The team's driver, Kaz Grala, had been running full-time in the Xfinity Series for JGL Racing, a team that was struggling in two ways that year, with finding sponsorship and their owner James Whitener having health problems. Grala was released by JGL on May 15, 2018 with his No. 24 team shutting down, and JGL cut back to one car. Three days later, it was announced that Grala would be driving in the next four races with FURY, which is owned in part by his father Darius. Sponsorship came from New England Tractor Trailer Training School, which had supported Grala throughout his racing career, including in the Xfinity Series at JGL. JGL also provided Kaz Grala with three cars when it terminated his contract, and many crew members from JGL, including crew chief Shane Wilson, moved over to FURY's team, which would use the No. 61, which was chosen in honor of Richie Evans. In the team's debut at Charlotte Motor Speedway, they finished an impressive 10th. Two weeks later at Michigan International Speedway, Grala led his first ever laps for the team and finished 12th, Grala would then go onto finish 10th at Iowa Speedway in what many thought could be his last race of the season, but two weeks later it was announced that IT Coalition and longtime sponsor Kiklos would hop on board for the next race at Chicagoland Speedway. In just the team's sixth race at Daytona International Speedway, Grala would finish fifth in a borrowed 10-year-old race car, which had been retired as a show car, earning the team's first top-five finish in their brief history. Grala and the team couldn’t find a sponsor to run at Kentucky, which meant he and the team were no longer eligible for the playoffs. With additional support from IT Coalition, DMB Financial and Hot Scream, Grala was able to run the four road-course races on the Xfinity Series schedule, his home-track event at New Hampshire Motor Speedway and the 2018 season finale at Homestead–Miami Speedway.

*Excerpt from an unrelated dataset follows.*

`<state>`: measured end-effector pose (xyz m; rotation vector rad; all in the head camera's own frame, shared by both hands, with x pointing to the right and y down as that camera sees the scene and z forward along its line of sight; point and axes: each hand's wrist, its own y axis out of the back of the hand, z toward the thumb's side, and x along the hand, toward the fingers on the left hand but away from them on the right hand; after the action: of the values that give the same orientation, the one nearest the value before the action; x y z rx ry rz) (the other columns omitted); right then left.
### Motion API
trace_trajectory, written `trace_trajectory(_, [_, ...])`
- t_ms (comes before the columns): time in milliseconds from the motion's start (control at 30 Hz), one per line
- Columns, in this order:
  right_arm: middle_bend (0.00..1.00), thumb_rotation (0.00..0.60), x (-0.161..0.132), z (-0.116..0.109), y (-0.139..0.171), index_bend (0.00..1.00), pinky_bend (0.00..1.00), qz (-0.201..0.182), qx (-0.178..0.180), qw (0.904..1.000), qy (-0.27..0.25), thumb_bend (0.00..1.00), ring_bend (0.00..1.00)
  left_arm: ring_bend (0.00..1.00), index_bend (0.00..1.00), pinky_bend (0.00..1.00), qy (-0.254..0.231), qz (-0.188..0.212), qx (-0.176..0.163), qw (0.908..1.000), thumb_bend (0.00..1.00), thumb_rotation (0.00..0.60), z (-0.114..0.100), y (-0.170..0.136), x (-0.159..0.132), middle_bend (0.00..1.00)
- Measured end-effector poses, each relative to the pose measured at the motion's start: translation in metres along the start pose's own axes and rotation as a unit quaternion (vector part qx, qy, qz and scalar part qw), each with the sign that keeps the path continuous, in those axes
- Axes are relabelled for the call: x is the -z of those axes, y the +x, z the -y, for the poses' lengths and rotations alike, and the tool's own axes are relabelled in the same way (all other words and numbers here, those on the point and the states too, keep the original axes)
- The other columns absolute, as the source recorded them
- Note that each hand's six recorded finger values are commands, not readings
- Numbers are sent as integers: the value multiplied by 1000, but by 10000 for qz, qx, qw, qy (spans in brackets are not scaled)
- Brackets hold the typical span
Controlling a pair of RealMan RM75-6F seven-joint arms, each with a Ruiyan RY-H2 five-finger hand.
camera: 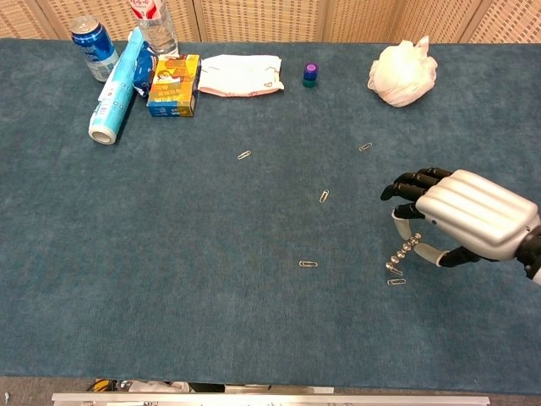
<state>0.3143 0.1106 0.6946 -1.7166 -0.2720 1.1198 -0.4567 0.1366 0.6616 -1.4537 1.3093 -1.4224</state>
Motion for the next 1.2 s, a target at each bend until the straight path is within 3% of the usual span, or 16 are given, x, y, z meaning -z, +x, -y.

Grala left Fury for Richard Childress Racing in 2019, and the team ended up not running any Xfinity races that year with another driver. After their one year away from stock car racing, the team returned in 2020, fielding a car in the ARCA Menards Series for the first time. Their entry was fielded in a collaboration with Ken Schrader Racing at Daytona, with one of their late model drivers, Natalie Decker (who also runs part-time in the Truck Series for Niece Motorsports), behind the wheel of Schrader's No. 52 at Daytona.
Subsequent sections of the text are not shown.